A paper napkin approximation, sans calculus.
1. Sketch a circle and put two points L and H approximately proportional to the La to Hawaii distance.
2. Sketch a radius from the center of the Earth to each point labeled r, label the angle phi.
3. Sketch a straight line from L to H, a chord.
4. Sketch a radius from the circle center through the midpoint of the chord.
5 label one half the chord x
6. Label the radius segment from the midpoint to the circle as d
6. Label he radius segment form the midpoint to the center as y.
7. A circle is 360 degrees, phi = (360 degrees)*(distance from L to H on circle )/(circumference of the circle)
8. Two right tangles are formed. Angles are 90 , 90-phi/2,and phi/2 degrees. Find x,y, and d and d max depth.
Python
import math
maxoceadepth = 6 # km
r = 6378 # Earth radiu km
edensity = 5515 # kg/m3
dla2hon = 4119 #km La to Honolulu
ecirc = math.pi*2*r # Earth circumference
phi = 2. * math.pi * (dla2hon/ecirc) # angle in radians
x = r * math.sin(phi/2.)
dtunnel = x * 2.
y = r * math.cos(phi/2.)
depth = r - y
tunpasc = 1e9*depth/30. # change in prssure
tunpsi = tunpasc*6894.76
T = (dtunnel*.5 ) - 273
print("Marianas Trench Pressure Pascals 1e+8 PSI %.1e" %(1e8/6894.76))
print("Tunnel Pressure Pascals %.1e PSI %.1e" %(tunpasc,tunpsi))
print("Distance La Honolulu %.1f km %.1f miles" %(dla2hon,dla2hon*0.621371))
print("Max Depth %.1f km %.1f miles" %(depth,depth*0.621371))
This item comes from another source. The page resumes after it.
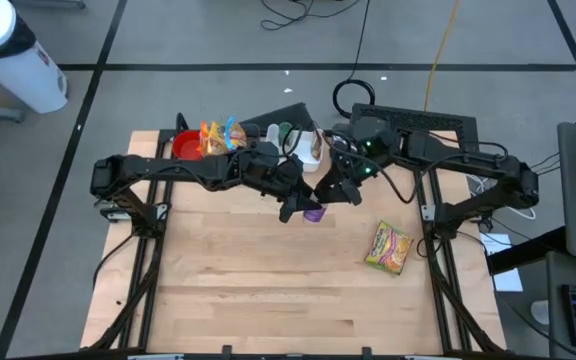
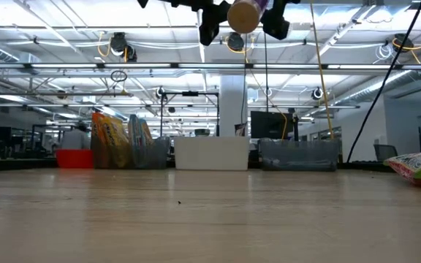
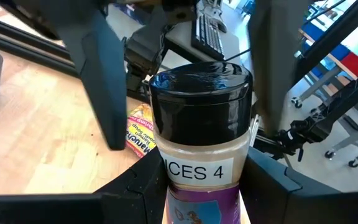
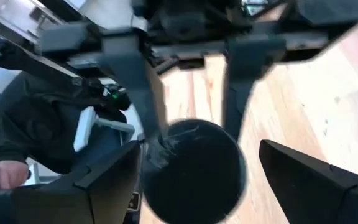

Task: Pick & Place Food Item
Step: Put the purple seasoning bottle into the white bin

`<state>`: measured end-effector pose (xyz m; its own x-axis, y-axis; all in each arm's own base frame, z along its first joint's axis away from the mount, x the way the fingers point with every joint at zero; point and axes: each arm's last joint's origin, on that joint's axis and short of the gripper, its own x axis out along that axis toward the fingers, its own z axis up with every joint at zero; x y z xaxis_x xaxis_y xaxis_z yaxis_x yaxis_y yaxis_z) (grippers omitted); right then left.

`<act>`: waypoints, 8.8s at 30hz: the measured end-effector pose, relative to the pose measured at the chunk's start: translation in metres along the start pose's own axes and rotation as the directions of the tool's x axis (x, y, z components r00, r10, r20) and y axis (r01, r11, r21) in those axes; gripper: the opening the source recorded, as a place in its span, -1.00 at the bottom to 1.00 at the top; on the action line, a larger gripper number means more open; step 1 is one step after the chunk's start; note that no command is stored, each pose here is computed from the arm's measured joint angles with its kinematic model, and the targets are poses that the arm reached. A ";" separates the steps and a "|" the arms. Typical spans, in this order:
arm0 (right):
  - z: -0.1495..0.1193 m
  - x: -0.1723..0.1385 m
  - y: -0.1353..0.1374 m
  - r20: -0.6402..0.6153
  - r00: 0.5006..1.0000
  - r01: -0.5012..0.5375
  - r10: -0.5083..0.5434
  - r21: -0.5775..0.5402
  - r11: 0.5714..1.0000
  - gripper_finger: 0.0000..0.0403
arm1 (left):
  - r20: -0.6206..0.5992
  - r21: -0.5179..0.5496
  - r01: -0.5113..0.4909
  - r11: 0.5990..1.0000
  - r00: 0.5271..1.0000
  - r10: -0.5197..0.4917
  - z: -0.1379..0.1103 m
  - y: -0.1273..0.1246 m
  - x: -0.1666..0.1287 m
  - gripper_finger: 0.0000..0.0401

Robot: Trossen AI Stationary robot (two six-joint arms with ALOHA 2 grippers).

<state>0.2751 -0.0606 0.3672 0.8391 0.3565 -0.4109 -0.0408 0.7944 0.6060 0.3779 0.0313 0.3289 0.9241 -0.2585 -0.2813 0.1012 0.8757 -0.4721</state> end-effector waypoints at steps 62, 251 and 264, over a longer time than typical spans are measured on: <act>0.034 -0.049 -0.022 0.165 0.980 0.122 -0.113 -0.041 0.992 -0.02 | -0.026 -0.098 -0.065 0.993 0.998 0.063 0.037 0.029 -0.120 0.50; 0.035 0.052 -0.213 0.076 0.741 0.671 -0.667 -0.101 0.735 -1.00 | 0.283 0.029 -0.159 0.987 0.948 0.144 0.064 -0.003 -0.165 0.40; 0.029 0.060 -0.222 0.036 0.772 0.635 -0.635 -0.086 0.768 -1.00 | 0.283 0.029 -0.155 0.987 0.949 0.141 0.064 -0.001 -0.162 0.40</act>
<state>0.3498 -0.2299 0.2280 0.6931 -0.2468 -0.6772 0.4553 0.8783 0.1459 0.2521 0.0981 0.4283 0.9952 -0.0067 -0.0972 -0.0328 0.9166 -0.3984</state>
print("Tunnel Length %.1f km %.1f miles" %(dtunnel,dtunnel*0.621371))
print("Temperature Rise %.1f C\n" %T)
Marianas Trench Pressure Pascals 1e+8 PSI 1.5e+04
Tunnel Pressure Pascals 1.1e+10 PSI 7.6e+13
Distance La Honolulu 4119.0 km 2559.4 miles
Max Depth 329.6 km 204.8 miles
Tunnel Length 4047.8 km 2515.2 miles
Temperature Rise 1750.9 C
Submersibles have been to the bottom of the Marianas Trench.
There are several approximations for temperature rise and pressure rise. It would take some reading to get to the basis for he approximations, taken with a grain of salt. It is hard for me to read the low resolution plots.
What is the geothermal gradient in the mantle?
Geothermal gradient - Wikipedia
Thus, the geothermal gradient within the bulk of Earth's mantle is of the order of 0.5 kelvin per kilometer, and is determined by the adiabatic gradient associated with mantle material (peridotite in the upper mantle).
The gigapascal is the conventional unit of pressure when discussing the deep earth. From the surface to the transition zone - lower mantle boundary (670 km depth) we can estimate the pressure by the simple rule of thumb that each 30 km depth change is close to 1 GPa pressure change.